Tampoco puedo pasar por alto, que en ocasiones, El Chicle ofrecía unos espléndidos almendrados que elaboraba un tío suyo en un pequeño quiosco que se encontraba exactamente en la esquina de la calle Panadería (Castelar) con el Secano y cuyo olor es difícil de olvidar ya que se combinaba el fuerte aroma de la vainilla con el del limón y el azúcar quemado.
Se trataba de una golosina espléndida y sobre todo elaborada de una forma completamente artesanal y que su productor realizaba a la vista del público en un viejo caldero de cobre, en el que movía y removía el producto sin prisas con una larga cuchara de madera.

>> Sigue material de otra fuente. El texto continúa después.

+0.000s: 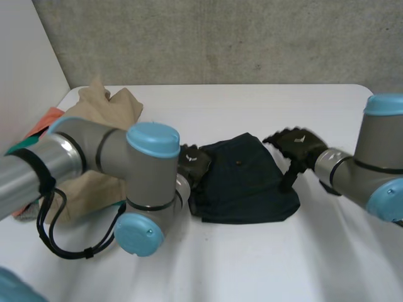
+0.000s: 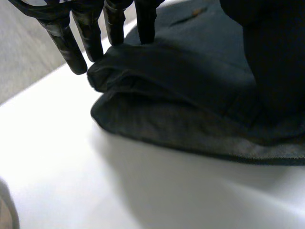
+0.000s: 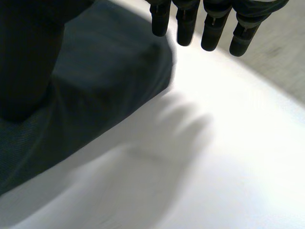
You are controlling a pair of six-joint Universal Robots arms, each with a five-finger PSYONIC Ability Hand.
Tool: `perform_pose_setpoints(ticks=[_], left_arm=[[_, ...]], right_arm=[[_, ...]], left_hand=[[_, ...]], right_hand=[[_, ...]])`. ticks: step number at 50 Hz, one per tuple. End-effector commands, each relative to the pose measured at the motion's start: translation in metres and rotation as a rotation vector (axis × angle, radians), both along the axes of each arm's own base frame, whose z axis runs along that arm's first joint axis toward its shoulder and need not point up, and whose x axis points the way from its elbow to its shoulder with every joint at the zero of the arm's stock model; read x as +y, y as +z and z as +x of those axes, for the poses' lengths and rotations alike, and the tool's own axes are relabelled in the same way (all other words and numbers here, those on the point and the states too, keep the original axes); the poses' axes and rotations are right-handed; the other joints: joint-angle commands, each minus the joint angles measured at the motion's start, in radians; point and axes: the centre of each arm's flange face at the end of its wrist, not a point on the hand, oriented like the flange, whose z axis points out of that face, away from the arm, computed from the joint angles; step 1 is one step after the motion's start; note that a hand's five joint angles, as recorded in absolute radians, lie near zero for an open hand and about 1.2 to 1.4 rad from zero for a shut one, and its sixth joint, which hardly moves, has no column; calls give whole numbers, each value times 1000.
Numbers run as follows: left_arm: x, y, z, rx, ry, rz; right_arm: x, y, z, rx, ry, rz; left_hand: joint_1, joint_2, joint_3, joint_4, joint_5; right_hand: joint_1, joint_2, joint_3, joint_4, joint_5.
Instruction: Fold the laundry.
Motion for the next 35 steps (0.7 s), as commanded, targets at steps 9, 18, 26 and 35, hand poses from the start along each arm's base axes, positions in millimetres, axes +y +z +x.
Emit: perform_pose_setpoints(ticks=[9,18,26,35], left_arm=[[34,106,-3,270,-342,-132],[53,115,1,381,-531,3],[52,118,1,402,-529,10],[52,116,2,399,-526,14]], right_arm=[[15,16,-30,-205,-207,142],[43,-23,-22,-243,-67,354],[40,-43,-17,-246,-43,363],[24,-49,-12,-273,-33,277]], left_hand=[[7,15,-27,-17,-37],[7,15,-27,-17,-37],[4,12,-30,-20,-40],[4,12,-30,-20,-40]], right_hand=[[-36,-30,-38,-34,-46],[-36,-30,-38,-34,-46],[-36,-30,-38,-34,-46],[1185,1191,1184,1187,1175]])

También recuerdo unas almendras garrapiñadas que nunca más he vuelto a probar, pese a que las he buscado por todas partes. Aquellas tenían un caché tan especial y tan típico que cuando paso por el lugar, que frecuento por cierto bastante, aún percibo en mi olfato el inolvidable olor mezclado con el del azahar de los naranjos de la glorieta de Don Ventura Morón. Que añoranzas madre mía.
Marisquero
Siguiendo con la pléyade de vendedores ambulantes me viene a la memoria la figura de un hombre tremendamente bronceado, a consecuencia de su profesión de marisquero, que se situaba en la calle Emilio Santacana, con una pequeña mesa de tijera sobre la que colocaba una canasta ovalada en la que ofrecía al público burgaos, camarones y cangrejos.
En el centro de la bandeja había un tapón de corcho en el que estaban prendidos alfileres, pieza clave para poder degustar los burgaos. Este buen hombre solía utilizar la zona del Faro y de la Ballenera para proveerse de su mercancía que el mismo hervía en su casa en donde le daba un toque característico que la hacía muy apetecible.